**EXERCISE DESCRIPTION**
Wherever the word "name" turns up in a line of the entries, copy that line.

**LISTED RECORDS**
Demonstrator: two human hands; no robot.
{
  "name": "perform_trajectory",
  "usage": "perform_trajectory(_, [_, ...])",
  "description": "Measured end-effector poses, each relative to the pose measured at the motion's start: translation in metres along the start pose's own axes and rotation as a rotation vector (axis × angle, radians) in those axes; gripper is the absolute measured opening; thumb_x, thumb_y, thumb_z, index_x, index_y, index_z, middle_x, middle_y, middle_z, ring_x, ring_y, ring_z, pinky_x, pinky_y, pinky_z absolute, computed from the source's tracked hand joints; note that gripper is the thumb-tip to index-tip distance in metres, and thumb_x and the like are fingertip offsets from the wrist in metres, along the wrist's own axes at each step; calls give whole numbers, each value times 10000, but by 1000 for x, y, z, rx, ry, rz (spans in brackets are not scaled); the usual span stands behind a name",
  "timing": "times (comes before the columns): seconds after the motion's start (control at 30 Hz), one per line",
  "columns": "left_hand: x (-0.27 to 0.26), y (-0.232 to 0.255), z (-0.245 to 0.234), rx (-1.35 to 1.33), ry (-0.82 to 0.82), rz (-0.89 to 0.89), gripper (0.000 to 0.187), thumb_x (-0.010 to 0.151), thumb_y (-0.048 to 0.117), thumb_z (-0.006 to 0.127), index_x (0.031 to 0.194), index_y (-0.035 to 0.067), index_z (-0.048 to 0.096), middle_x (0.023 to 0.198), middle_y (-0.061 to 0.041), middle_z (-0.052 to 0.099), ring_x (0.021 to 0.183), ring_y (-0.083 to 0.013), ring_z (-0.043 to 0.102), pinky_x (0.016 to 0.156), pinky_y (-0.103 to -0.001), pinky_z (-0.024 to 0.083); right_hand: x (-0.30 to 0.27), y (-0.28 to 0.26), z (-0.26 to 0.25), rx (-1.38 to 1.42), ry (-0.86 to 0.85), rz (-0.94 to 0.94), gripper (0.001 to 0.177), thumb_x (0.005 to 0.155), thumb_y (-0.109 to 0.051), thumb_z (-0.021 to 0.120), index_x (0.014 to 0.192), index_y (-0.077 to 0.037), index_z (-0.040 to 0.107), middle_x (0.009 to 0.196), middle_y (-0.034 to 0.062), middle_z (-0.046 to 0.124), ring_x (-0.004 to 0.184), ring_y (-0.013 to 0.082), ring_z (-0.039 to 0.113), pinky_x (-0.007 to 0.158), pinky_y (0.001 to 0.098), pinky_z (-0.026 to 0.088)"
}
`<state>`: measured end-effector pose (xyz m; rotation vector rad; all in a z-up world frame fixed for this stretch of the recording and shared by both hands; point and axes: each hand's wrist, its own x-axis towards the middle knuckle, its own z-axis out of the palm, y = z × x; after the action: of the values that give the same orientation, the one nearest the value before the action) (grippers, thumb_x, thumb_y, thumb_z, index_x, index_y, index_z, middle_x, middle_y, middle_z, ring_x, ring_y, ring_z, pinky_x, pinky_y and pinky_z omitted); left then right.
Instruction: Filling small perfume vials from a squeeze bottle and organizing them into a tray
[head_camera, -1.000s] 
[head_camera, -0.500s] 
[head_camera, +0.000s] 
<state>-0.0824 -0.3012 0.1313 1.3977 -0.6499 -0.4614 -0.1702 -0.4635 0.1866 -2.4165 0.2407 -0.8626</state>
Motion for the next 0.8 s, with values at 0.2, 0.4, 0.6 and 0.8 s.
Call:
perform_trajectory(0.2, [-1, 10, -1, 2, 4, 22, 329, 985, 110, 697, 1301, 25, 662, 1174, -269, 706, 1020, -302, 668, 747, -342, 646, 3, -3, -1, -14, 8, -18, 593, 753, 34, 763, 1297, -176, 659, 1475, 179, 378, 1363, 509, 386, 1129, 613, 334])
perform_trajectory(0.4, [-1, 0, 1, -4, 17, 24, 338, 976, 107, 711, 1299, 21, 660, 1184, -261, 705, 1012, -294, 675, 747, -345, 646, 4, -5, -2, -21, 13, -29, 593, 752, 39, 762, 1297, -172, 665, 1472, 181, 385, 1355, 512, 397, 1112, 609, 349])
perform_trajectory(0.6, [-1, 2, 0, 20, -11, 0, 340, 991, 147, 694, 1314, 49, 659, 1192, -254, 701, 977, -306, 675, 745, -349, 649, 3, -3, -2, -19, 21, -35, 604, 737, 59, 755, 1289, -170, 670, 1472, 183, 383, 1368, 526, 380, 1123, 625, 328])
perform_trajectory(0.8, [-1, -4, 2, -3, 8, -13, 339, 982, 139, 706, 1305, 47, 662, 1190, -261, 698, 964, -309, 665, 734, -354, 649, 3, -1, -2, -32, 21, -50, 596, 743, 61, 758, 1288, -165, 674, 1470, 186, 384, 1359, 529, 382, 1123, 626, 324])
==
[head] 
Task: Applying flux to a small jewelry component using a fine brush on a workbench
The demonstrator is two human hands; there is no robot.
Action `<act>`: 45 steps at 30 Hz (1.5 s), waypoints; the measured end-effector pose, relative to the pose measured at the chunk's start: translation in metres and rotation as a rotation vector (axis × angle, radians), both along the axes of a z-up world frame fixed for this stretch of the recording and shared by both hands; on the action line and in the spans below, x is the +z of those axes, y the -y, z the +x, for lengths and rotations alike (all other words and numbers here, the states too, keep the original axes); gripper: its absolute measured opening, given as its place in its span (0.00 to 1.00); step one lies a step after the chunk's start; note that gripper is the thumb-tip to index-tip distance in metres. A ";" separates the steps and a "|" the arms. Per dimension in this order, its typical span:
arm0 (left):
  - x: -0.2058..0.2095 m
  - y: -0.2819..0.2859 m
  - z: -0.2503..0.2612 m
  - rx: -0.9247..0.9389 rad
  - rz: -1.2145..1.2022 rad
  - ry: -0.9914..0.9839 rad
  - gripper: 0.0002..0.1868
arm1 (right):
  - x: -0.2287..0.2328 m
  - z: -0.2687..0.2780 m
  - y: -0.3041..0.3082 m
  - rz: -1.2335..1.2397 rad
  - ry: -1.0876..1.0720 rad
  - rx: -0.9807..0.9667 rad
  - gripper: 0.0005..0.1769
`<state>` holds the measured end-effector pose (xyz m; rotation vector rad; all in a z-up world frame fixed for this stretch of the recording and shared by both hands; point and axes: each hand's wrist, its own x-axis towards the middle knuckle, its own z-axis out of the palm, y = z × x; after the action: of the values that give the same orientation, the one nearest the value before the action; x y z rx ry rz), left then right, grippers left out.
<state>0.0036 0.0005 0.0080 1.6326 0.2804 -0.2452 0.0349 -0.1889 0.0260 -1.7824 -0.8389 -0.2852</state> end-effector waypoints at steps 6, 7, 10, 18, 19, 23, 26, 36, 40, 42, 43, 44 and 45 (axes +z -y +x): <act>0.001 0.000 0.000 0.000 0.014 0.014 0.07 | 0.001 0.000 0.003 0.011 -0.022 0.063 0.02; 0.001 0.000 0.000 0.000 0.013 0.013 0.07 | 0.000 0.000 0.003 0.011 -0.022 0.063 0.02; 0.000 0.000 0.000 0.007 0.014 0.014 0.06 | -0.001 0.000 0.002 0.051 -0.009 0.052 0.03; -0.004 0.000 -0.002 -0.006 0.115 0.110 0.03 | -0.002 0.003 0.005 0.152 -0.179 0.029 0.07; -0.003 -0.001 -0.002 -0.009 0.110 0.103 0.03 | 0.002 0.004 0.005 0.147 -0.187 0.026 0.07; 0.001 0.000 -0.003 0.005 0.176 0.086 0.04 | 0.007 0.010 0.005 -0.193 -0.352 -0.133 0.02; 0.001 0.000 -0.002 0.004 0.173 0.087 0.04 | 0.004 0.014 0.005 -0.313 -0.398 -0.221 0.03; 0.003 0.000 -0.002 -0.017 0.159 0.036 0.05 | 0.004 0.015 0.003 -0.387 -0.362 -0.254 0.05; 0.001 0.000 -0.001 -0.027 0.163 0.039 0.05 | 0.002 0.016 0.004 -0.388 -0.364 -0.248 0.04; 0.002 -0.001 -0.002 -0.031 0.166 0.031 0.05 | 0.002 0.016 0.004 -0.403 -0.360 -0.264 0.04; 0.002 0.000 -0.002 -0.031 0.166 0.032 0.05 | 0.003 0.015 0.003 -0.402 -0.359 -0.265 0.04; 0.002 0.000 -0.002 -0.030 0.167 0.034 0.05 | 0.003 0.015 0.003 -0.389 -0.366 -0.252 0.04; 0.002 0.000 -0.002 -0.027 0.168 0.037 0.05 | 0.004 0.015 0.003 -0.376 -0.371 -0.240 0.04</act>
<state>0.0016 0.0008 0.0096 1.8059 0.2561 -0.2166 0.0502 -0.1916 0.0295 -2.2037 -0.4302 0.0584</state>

**TASK RESPONSE**
  "name": "perform_trajectory",
  "description": "Measured end-effector poses, each relative to the pose measured at the motion's start: translation in metres along the start pose's own axes and rotation as a rotation vector (axis × angle, radians) in those axes; gripper is the absolute measured opening; thumb_x, thumb_y, thumb_z, index_x, index_y, index_z, middle_x, middle_y, middle_z, ring_x, ring_y, ring_z, pinky_x, pinky_y, pinky_z absolute, computed from the source's tracked hand joints; note that gripper is the thumb-tip to index-tip distance in metres, and thumb_x and the like are fingertip offsets from the wrist in metres, along the wrist's own axes at each step; calls give whole numbers, each value times 10000, but by 1000 for x, y, z, rx, ry, rz (spans in brackets are not scaled); the usual span stands behind a name",

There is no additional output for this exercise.